On our first trip, we cooked a huge pot of borscht, cooked 15 kilograms of pilaf. Olga's son took everything to the guys. We exchanged phone numbers.

  • © Photos from the personal archive

— Did your medical skills come in handy?

- When we first started helping, there were virtually no schools of tactical medicine. And we decided to train the guys. I had to remember the course of military field therapy, surgery. We came to the soldiers and showed right on ourselves what and how to do with what wounds, and what should not be done in any case. I remember how wrong I was at first, saying "child" instead of "wounded" out of habit. Later, our Belgorod State University provided a room for classes. There we already showed everything on mannequins. Both artificial respiration and injections were taught.

— How do you manage to combine work in intensive care and volunteering?

- At first, my daughter was indignant that I was from work to the front, from the front to work. I remember that in November I worked for a day, then I worked with student trainees, and in the evening volunteers called me: I urgently needed to take the necessary things to the guys 200 km away. I sat down and went, only in the second hour of the night I returned home. And in the morning to work.

  • © Photos from the personal archive

But I will be able to sleep and rest, but they cannot wait, they need to defend their homeland now, and not in three days. So I combine work and help. Over time, the family became involved in this activity. But do we really have a choice? This is our country, our guys. Once I told them: "I adopted you until the end of the NWO, then do what you want, and now I am your mother, I am responsible for you!"

On vacation, I asked to go to the hospital to help. For two weeks I went there every day. I scold the guys if they don't take care of their health. I think that after graduation we will not part, we will communicate. This year, these months are a lifetime.

— Why did you decide to devote yourself to neonatology?

- Mom often took me with her to work in the clinic, and I was very imbued with this. When the question arose about admission, I decided to go to Astrakhan, since we did not have a medical one in Belgorod. After the third year, we had a nursing practice, and I accidentally ended up in the maternity hospital, in the department for newborns. And as I got there more than 30 years ago, I never left again. Although I originally planned to be a pediatrician or surgeon.

For the last 15 years I have been working in the intensive care unit of newborns. It's very hard work. But you see the result of your work.

Last year, the smallest patient weighed only 540 g. In addition to the fact that you need to have specific knowledge and experience, you need patience and physical endurance. Do everything to ensure that they not only survive, but also be healthy. You always try to keep in touch with mothers after discharge to see how children grow and develop. Now in the maternity hospital I meet the children of those whom 20-25 years ago I took myself. This, of course, is worth a lot.

- How did you meet the news about the start of the NWO?

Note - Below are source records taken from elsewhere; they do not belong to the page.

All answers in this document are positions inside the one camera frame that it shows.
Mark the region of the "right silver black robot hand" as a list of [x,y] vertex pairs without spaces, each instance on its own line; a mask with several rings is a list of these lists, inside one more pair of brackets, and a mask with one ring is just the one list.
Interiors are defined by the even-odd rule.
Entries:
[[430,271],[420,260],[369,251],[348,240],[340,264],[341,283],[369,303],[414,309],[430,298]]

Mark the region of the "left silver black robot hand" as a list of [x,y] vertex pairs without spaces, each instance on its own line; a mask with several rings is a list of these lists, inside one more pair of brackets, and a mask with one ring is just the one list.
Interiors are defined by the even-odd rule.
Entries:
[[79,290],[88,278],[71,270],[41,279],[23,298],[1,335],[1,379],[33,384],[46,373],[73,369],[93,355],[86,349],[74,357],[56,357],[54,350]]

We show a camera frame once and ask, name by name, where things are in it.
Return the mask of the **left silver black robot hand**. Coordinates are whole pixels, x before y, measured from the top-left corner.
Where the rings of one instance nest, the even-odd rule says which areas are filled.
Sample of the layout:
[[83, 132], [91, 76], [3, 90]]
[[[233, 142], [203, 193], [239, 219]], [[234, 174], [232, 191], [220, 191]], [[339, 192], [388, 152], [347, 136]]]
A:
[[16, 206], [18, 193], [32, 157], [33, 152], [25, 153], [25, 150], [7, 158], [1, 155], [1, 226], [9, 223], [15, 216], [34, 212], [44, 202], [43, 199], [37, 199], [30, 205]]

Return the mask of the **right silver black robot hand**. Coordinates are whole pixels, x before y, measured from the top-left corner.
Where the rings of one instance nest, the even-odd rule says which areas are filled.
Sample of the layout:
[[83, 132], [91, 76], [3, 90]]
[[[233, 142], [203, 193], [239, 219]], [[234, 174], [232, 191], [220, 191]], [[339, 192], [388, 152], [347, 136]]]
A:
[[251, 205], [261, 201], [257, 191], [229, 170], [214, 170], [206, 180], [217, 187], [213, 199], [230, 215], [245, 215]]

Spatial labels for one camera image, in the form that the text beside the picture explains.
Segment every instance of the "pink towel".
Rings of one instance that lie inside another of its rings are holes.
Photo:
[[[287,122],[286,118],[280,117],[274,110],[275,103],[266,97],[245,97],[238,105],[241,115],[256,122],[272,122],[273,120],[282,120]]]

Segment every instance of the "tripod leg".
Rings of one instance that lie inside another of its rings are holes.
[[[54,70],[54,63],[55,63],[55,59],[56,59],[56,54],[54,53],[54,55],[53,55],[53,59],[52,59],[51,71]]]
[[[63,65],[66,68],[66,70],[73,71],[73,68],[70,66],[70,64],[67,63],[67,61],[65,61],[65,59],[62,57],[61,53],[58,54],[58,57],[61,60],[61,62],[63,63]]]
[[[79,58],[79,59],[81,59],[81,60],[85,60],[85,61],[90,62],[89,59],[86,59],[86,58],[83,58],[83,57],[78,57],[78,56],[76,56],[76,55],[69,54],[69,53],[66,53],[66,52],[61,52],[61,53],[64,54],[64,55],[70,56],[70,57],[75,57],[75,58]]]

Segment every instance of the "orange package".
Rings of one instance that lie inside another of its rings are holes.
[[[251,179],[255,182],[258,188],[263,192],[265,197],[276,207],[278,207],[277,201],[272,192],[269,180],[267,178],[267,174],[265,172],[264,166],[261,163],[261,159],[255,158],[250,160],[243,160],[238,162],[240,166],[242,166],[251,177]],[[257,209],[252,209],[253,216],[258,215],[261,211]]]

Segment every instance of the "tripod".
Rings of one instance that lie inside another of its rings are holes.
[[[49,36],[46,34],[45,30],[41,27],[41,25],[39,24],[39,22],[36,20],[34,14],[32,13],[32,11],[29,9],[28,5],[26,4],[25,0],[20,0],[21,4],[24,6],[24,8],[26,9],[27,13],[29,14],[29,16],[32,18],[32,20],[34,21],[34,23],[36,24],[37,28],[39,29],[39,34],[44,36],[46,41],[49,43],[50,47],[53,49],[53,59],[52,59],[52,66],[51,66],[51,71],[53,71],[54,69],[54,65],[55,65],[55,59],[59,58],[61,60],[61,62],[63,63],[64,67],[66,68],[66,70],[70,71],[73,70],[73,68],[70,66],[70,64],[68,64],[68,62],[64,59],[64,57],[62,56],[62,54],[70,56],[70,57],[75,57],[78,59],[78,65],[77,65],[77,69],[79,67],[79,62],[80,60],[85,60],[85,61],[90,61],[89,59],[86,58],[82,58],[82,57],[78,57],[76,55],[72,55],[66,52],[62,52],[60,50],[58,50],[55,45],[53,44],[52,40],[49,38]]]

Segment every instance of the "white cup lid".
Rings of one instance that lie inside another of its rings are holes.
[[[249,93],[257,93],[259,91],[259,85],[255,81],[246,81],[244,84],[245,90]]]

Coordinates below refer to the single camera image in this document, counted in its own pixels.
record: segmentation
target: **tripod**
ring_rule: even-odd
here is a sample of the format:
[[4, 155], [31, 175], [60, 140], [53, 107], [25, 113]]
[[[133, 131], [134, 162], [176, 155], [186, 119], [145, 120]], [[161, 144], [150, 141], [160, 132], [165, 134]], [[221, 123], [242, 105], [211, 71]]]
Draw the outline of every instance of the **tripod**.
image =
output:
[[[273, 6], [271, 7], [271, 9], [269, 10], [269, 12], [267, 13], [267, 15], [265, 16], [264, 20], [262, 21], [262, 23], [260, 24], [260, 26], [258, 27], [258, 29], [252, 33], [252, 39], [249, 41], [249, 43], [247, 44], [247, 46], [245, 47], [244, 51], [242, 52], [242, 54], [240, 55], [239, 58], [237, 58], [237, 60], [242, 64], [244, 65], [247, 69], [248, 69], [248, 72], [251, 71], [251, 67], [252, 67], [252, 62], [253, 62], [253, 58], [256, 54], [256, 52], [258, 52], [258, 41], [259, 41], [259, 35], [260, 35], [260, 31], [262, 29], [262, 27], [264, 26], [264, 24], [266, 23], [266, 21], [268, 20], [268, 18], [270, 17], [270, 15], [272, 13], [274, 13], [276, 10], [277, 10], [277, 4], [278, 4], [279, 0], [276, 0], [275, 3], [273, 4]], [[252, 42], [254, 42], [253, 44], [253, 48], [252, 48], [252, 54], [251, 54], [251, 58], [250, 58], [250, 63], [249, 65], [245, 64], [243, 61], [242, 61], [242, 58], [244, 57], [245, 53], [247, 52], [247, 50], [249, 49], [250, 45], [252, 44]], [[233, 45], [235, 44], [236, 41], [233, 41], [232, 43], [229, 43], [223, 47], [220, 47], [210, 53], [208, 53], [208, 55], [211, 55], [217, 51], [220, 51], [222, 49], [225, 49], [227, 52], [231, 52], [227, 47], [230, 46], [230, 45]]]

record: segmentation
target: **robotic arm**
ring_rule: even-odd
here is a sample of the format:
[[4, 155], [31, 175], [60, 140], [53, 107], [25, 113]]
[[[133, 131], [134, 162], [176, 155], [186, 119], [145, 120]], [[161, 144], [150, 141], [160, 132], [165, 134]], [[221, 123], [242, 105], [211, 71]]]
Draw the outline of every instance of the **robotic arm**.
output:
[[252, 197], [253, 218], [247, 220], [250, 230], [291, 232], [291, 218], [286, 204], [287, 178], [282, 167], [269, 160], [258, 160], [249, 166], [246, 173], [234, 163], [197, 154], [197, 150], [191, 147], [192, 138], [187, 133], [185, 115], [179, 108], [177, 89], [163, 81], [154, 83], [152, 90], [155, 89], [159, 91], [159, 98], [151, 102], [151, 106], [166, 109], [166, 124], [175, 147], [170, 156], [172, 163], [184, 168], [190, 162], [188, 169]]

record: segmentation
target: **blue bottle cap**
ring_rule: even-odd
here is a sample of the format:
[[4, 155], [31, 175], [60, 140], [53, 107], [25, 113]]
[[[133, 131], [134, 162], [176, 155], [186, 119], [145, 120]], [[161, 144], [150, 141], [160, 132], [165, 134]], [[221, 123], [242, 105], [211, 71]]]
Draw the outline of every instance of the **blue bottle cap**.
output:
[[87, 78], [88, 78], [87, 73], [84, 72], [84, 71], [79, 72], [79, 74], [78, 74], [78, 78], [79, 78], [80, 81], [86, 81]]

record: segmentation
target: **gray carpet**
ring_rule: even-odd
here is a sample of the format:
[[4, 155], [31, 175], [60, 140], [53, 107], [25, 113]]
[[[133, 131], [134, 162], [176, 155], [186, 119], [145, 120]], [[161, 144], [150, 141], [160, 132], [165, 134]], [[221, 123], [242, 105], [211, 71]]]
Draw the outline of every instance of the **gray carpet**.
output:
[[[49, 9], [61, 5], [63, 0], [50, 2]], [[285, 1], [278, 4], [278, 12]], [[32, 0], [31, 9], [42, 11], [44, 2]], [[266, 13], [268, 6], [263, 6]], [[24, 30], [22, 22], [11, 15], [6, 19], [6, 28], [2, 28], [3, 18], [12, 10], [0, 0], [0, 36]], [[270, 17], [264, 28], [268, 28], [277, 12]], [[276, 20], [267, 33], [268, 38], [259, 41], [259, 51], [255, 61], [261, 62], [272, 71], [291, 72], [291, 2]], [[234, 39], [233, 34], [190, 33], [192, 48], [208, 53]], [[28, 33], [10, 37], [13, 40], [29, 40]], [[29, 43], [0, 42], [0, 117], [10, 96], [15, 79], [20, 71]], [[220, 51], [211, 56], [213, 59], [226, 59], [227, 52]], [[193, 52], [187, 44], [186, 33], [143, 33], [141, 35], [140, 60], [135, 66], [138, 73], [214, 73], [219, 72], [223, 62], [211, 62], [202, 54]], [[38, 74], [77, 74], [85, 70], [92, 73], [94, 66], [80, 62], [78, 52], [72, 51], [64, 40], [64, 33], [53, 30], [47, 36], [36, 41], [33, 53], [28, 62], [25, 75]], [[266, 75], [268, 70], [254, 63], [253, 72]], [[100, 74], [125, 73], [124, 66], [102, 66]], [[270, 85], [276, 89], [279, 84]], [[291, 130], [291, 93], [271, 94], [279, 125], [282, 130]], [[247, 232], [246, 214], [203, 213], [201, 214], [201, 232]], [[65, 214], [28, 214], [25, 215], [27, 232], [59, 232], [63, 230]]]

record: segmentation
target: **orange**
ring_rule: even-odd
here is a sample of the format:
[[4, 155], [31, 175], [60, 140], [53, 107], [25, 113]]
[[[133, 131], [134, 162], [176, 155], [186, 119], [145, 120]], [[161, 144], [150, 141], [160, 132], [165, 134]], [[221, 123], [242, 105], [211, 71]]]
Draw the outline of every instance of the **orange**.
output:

"I was on duty that day. After another round of the children, I came to the resident to write diaries. At 05:30 I heard loud noises. Acquaintances began to write, call. Only after a while did my colleagues and I realize what it was.

Yes, life is by no means calm now, but I have never been surrounded by so many people with a capital letter. You find kindred spirits from all over the country - from Moscow, from Ussuriysk. Some of my friends from the capital lost their son, but they did not lose faith: they are also actively helping, passing on many useful things.

Someone transfers money, helps with tools, medicines. My friend Marina sews pillows so that the wounded can be placed under their heads, arms, back and legs. This is especially important for bedridden people, because the risk of bedsores is high. We picked up these pillows at night, a huge car arrived. Grandmothers in the villages dry crackers, twist surgical napkins, knit socks. We have all become one big family.